Cross-VPC agents must use Tailscale hostname
Alloy on DEV servers writes to http://prometheus-shared-cwiq-io:9009. FQDN resolves to the Shared VPC private IP which is not routable from the DEV VPC.
AlertManager Routing¶
AlertManager routes alerts to Slack based on the environment label attached to every metric by the Alloy agent:
route (default: shared-alerts)
├── environment=shared → #cwiq-shared-infra-alerts
└── environment=development|demo → #cwiq-dev-infra-alerts
├── severity=critical → repeat_interval: 1h
└── severity=warning → repeat_interval: 4h
Receivers¶
| Receiver | Environment | Slack Channel |
|---|---|---|
shared-alerts |
shared |
#cwiq-shared-infra-alerts |
dev-alerts |
development, demo |
#cwiq-dev-infra-alerts |
Inhibition Rules¶
- A
criticalalert suppresses allwarningalerts with the same{alertname, host}. - A
ServiceDownalert suppresses allwarningalerts with the sameinstance— prevents alert storms when a host goes unreachable.
Slack Message Fields¶
| Field | Example |
|---|---|
| Alert name (links to Grafana) | HighDiskUsage |
| Host | prometheus-shared-cwiq-io |
| Mount | /data or n/a |
| Severity | warning |
| Environment | shared |
| Description | Root filesystem at 83% on prometheus-shared-cwiq-io |
Alert Rules Reference¶
39 rules total across 6 groups. Rules are in prometheus/roles/deploy_prometheus/templates/alerting-rules.yml.j2.

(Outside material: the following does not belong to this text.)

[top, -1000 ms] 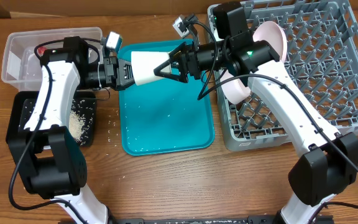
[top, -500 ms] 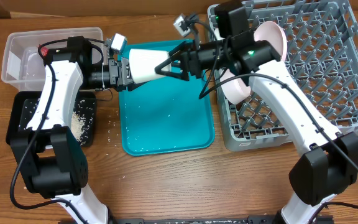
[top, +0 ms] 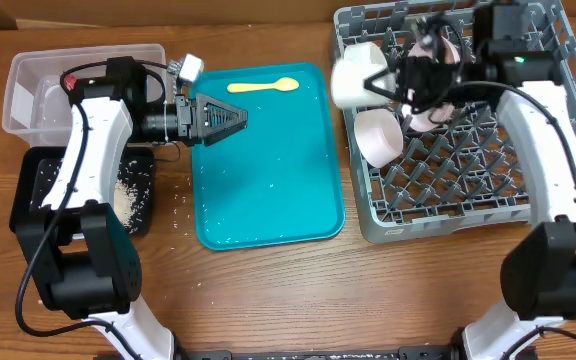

Infrastructure Group (25 rules)¶
| Alert | Threshold | For | Severity |
|---|---|---|---|
HighDiskUsage |
root / > 80% |
5m | warning |
HighDiskUsageCritical |
root / > 90% |
2m | critical |
HighDiskUsageData |
/data > 80% |
5m | warning |
HighDiskUsageDataCritical |
/data > 90% |
2m | critical |
HighDiskUsageContainerd |
/var/lib/containerd > 80% |
5m | warning |
HighDiskUsageContainerdCritical |
/var/lib/containerd > 90% |
2m | critical |
DiskWillFillIn24h |
/ predicted to fill within 24h |
30m | warning |
DataDiskWillFillIn24h |
/data predicted to fill within 24h |
30m | warning |
ContainerdDiskWillFillIn24h |
/var/lib/containerd predicted to fill within 24h |
30m | warning |
FilesystemInodeExhaustion |
/ inodes < 10% free |
5m | warning |
DataFilesystemInodeExhaustion |
/data inodes < 10% free |
5m | warning |
ContainerdFilesystemInodeExhaustion |
/var/lib/containerd inodes < 10% free |
5m | warning |
HighDiskUsageOther |
any other mount (ext4/xfs) > 80% | 5m | warning |
HighDiskUsageOtherCritical |
any other mount > 90% | 2m | critical |
OtherDiskWillFillIn24h |
any other mount predicted to fill in 24h | 30m | warning |
OtherFilesystemInodeExhaustion |
any other mount inodes < 10% free | 5m | warning |
HighMemoryUsage |
memory > 80% | 5m | warning |
HighMemoryUsageCritical |
memory > 90% | 2m | critical |
HighCPUUsage |
CPU > 80% | 5m | warning |
HighCPUUsageCritical |
CPU > 90% | 2m | critical |
HighSwapUsage |
swap > 80% | 5m | warning |
ServiceDown |
up == 0 |
2m | critical |
NetworkReceiveErrors |
receive errors > 0 | 5m | warning |
NetworkTransmitErrors |
transmit errors > 0 | 5m | warning |
NTPClockDrift |
NTP offset > 50ms | 10m | warning |
Catch-all disk rules
The *Other* rules use fstype=~"ext4|xfs" with a negative mountpoint filter. This covers any additional EBS volumes automatically without requiring a rule change when new volumes are added.
Docker Group (4 rules — dormant)¶
Requires cadvisor metrics. Alloy does not currently collect cadvisor data, so these rules produce no alerts. They will activate when cadvisor collection is added.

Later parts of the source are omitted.